_The problem_. Out of the data below, copy every line with the string "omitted".

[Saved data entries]
****************************************
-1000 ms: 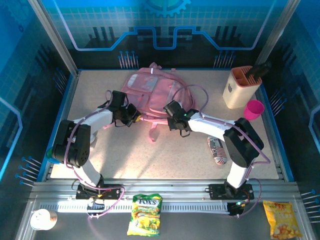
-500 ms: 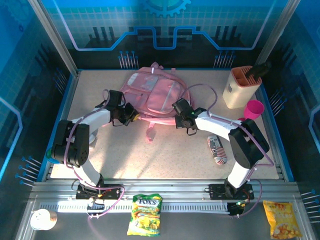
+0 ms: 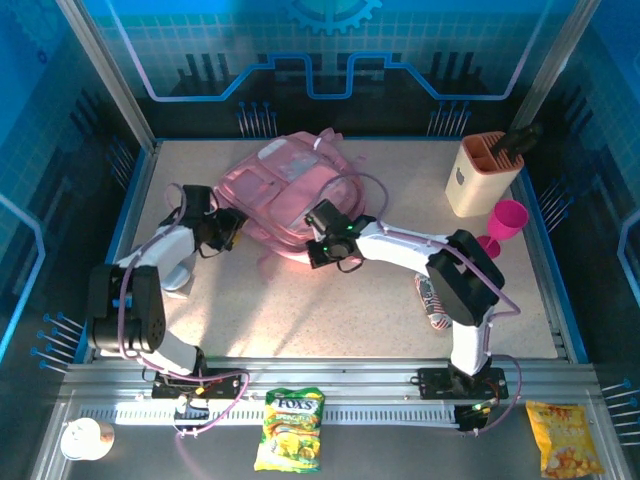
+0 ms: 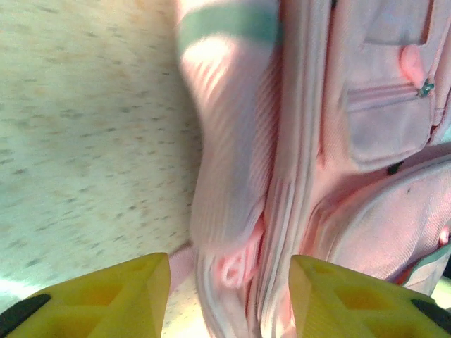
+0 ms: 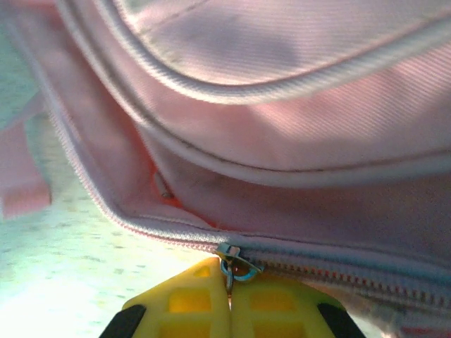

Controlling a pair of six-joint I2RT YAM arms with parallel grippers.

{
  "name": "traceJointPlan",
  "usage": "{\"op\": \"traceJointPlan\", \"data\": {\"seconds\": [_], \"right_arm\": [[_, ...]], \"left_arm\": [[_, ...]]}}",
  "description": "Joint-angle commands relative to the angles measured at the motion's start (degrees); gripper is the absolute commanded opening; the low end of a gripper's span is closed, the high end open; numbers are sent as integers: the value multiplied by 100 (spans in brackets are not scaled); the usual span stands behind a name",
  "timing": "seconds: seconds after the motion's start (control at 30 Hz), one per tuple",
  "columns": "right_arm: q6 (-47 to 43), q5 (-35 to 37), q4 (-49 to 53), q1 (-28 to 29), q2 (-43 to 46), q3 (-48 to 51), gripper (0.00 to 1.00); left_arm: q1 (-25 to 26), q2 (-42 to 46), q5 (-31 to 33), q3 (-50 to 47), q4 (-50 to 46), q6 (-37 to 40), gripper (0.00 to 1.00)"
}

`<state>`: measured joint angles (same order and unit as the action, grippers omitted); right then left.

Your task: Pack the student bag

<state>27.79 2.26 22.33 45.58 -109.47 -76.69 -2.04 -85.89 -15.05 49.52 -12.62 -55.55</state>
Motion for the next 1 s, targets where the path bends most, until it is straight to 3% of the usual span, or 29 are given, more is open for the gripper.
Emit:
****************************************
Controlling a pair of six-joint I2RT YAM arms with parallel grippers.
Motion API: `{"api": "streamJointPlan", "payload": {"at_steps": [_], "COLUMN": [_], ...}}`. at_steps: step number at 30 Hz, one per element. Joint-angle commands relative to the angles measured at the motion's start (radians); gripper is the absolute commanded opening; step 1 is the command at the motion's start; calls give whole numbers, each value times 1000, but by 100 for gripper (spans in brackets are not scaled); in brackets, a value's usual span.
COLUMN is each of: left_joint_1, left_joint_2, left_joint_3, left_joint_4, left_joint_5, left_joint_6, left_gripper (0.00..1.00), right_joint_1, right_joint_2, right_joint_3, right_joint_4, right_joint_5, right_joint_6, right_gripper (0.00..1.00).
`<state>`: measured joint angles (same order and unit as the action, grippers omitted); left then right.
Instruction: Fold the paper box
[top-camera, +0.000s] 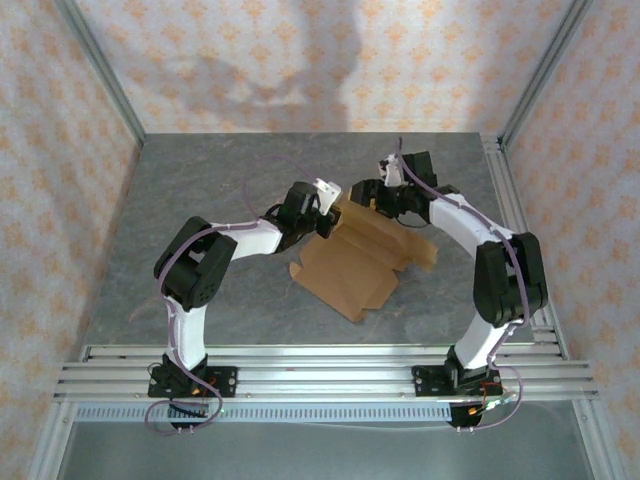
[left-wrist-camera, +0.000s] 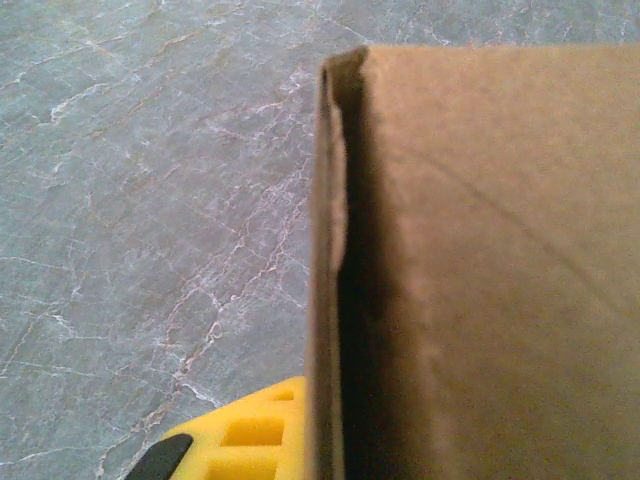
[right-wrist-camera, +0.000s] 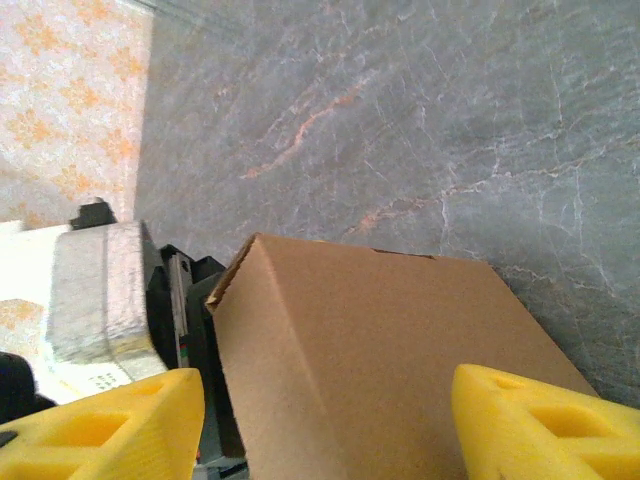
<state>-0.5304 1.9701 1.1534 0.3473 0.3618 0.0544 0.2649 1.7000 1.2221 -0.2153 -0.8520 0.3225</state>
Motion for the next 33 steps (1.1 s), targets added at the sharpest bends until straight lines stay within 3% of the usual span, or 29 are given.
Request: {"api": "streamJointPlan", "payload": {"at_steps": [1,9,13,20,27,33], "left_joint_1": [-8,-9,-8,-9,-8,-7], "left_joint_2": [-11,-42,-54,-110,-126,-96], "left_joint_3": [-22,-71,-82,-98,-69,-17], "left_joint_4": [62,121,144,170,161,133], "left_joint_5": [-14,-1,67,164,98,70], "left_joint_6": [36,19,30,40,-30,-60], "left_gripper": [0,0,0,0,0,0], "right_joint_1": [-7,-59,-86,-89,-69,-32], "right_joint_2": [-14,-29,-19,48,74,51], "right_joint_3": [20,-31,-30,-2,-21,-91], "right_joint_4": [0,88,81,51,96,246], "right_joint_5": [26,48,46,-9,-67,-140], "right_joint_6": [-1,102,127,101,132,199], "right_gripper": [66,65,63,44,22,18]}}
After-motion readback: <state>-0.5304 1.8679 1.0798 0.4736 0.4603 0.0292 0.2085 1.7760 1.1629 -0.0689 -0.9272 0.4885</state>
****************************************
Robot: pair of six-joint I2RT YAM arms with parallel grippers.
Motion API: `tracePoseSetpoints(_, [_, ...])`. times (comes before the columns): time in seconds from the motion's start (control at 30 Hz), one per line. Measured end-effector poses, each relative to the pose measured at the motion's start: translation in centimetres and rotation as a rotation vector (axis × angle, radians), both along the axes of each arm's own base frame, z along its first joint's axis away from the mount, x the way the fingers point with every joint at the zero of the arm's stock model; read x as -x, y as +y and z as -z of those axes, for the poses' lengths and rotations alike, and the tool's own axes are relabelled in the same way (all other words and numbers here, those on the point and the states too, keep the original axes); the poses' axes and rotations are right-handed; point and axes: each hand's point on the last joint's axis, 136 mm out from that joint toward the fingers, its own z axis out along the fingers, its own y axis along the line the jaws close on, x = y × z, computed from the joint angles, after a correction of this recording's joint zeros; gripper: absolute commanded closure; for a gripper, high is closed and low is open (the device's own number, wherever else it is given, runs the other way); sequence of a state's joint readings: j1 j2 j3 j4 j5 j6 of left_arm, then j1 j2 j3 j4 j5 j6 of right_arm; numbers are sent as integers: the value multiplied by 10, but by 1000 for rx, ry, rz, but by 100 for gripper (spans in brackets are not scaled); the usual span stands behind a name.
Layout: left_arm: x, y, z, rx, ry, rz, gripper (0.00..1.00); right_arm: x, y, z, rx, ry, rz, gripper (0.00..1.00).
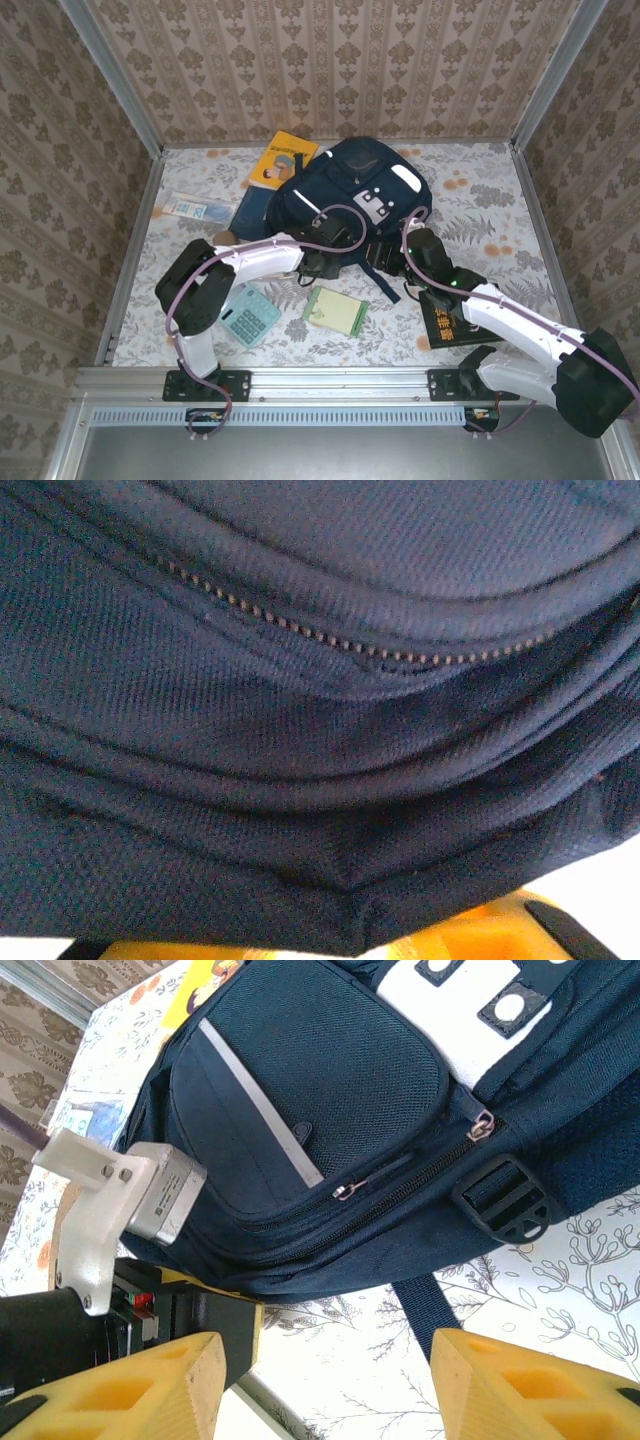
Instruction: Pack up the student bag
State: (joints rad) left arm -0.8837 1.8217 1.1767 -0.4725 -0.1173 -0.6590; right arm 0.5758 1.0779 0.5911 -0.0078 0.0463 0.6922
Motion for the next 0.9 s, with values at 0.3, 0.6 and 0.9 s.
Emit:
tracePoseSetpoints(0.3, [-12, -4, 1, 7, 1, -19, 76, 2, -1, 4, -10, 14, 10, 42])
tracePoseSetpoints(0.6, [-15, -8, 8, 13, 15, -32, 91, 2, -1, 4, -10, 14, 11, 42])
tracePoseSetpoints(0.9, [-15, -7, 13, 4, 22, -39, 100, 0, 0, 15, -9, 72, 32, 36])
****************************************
_Result of this exercise_.
`<state>`: measured joint angles (same order and unit as the action, grippers omitted); right then left.
`<state>`: measured joint angles (same order and unit as the action, grippers omitted); left then right.

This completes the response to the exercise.